So, as we head into the home stretch of 2014 and the end of Q3, the time is ripe for a sit-down with some of your region’s banking executives.  Use the FDIC report as a springboard to talk about how your area echoes or bucks national trends, any big or noteworthy deals they’ll disclose, the creditworthiness of borrowers,  small business trends they’ve observed and competition for borrowers. 

The FDIC reports are available at the state level; go to this page and select your state from the drop-down menu; note that you also can run the state report for the  same quarter in 2013 and 2012 for comparative purposes.  You might want to enlist a commercial accountant, bank industry analyst or other pro to help you parse the financial statements, but some year-over-year stats are obvious and great fodder for those executive interviews.  Running the Michigan reports, for example, I see that the number of banks is down by several, employment in the banks reporting to the FDIC is down by several thousand jobs in just a couple of years and that “non-performing assets’ (past-due loans) are down quite a bit. 

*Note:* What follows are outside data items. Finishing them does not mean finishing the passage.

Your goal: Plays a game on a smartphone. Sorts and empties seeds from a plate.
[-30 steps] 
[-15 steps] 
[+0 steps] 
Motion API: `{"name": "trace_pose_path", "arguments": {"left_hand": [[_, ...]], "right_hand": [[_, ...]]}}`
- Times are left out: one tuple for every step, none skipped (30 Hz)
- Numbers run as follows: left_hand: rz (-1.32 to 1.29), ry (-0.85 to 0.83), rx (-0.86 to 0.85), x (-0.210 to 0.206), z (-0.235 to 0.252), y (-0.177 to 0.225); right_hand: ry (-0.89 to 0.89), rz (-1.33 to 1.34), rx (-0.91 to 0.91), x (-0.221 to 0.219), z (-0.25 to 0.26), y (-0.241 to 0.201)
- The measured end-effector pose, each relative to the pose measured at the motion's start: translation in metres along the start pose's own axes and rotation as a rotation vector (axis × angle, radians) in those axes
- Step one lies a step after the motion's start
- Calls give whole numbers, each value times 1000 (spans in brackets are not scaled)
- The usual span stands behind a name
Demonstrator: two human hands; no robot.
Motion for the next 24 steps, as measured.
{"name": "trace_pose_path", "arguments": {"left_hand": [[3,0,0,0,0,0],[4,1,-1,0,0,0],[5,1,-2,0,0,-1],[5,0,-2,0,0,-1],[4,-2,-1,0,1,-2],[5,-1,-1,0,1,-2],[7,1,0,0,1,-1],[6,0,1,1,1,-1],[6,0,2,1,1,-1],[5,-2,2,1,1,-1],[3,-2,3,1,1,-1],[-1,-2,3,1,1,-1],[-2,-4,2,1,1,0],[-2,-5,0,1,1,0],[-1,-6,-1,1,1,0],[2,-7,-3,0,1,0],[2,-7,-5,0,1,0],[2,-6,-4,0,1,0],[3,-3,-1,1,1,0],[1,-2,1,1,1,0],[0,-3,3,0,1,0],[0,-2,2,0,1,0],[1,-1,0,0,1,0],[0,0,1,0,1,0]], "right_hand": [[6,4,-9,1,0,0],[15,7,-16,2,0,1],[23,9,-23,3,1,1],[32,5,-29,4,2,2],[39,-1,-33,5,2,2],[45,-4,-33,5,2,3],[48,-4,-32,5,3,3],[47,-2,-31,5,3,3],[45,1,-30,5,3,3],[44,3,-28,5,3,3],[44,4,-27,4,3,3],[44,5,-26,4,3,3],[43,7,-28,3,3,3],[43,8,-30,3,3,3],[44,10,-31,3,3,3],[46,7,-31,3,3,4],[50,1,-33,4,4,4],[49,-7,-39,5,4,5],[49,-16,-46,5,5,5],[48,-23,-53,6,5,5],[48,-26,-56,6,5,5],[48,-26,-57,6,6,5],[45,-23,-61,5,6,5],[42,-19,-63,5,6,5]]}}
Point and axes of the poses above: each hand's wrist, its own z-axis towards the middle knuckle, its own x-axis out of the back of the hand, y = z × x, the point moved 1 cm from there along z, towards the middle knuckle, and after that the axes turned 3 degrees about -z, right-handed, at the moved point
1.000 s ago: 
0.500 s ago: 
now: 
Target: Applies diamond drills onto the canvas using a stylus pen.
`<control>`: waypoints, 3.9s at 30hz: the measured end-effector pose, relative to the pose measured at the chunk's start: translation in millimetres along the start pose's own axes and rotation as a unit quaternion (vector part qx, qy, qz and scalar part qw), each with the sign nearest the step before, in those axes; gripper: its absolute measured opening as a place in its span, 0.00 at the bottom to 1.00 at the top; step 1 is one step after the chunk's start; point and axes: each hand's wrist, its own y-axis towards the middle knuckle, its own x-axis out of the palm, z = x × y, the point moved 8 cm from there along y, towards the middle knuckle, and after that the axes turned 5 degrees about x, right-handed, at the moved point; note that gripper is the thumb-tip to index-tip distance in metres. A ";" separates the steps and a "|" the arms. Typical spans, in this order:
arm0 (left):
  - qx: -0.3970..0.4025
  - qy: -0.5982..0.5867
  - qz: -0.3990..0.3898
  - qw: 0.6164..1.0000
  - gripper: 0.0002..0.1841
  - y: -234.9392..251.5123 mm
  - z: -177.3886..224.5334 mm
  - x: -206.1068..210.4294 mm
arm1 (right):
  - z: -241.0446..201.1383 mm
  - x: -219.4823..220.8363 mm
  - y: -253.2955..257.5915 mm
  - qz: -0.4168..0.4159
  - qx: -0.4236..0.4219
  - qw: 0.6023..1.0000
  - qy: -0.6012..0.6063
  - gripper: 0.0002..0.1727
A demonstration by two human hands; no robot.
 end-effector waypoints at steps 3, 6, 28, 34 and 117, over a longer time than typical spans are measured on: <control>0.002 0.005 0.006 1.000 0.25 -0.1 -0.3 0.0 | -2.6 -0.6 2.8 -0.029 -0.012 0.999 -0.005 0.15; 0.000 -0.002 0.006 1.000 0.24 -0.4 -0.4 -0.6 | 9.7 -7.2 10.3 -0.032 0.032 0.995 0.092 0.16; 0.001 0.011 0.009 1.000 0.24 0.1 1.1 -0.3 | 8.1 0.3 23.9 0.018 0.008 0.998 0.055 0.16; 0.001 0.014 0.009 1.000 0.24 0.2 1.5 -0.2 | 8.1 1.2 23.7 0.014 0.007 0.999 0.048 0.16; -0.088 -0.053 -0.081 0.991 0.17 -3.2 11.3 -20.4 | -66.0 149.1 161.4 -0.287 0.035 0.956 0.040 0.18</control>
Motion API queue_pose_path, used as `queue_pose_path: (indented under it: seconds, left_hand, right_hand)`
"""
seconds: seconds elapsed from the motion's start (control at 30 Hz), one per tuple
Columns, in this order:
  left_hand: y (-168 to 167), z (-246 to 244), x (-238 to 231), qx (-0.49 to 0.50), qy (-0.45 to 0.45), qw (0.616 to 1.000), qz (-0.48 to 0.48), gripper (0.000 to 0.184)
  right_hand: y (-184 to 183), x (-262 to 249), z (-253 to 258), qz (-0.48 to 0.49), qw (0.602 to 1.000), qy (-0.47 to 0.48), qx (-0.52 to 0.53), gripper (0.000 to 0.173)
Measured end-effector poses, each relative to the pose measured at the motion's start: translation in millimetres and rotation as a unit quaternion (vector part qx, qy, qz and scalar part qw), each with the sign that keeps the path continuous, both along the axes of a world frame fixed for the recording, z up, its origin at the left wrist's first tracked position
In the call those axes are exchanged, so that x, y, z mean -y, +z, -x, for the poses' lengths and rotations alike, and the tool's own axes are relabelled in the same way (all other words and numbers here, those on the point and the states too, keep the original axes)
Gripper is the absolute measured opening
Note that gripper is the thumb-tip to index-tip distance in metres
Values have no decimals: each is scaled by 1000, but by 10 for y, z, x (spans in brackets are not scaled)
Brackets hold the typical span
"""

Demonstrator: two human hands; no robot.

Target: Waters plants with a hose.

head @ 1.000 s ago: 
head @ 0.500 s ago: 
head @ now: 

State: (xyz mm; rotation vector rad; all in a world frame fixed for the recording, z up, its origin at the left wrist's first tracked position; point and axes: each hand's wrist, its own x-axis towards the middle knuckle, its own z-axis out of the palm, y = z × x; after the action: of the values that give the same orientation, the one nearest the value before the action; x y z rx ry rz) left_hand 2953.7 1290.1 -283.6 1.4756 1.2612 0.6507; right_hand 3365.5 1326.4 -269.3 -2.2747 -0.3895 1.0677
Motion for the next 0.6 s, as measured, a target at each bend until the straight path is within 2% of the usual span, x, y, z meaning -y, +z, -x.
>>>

I think more than any specific bank’s financials, however, readers and viewers would like to know what this means for them.  Are construction loans up and likely to ripple out through the community with jobs?  Any new developments coming in, or small businesses expanding?  What do these metrics translate into (if anything) relative to momentum, growth and recovery in the local market.

Banking on jobs

And speaking of jobs, I had a very interesting chance conversation with a tradesman servicing my house.  He mentioned that his wife was one of many long-time employees being let go by JPMorgan Chase, which did project 8,000 layoffs earlier this year.   In addition to the worker’s plight — according to this conversation, she, a 25-year employee of the company, was offered a modest buyout package or the chance to take a job at a $20,000-per-year pay cut — the inside view of the situation offered some insight into the new bank branch paradigm.  Again, this is hearsay but if I were on the beat I’d be hotfooting it to some regional bank offices to inquire:  Assistant managers are being eradicated and tellers trained to do some management tasks while working as tellers at peak times of day, and lobby kiosks are being installed to reduce the workload of human bank employees.  

Clearly, banks at record profit levels still see the value in reducing full-time positions and relying instead on a more flexible and lower-paid workforce — a lament of the post-recovery job scene common in today’s business coverage.  Ask all local banks and credit unions about their staffing models today, next year and so on compared to a couple of years ago, and what their rational is for cutting jobs when profits are soaring. 


As large-market casinos fold ‘em, how are local casinos holding up?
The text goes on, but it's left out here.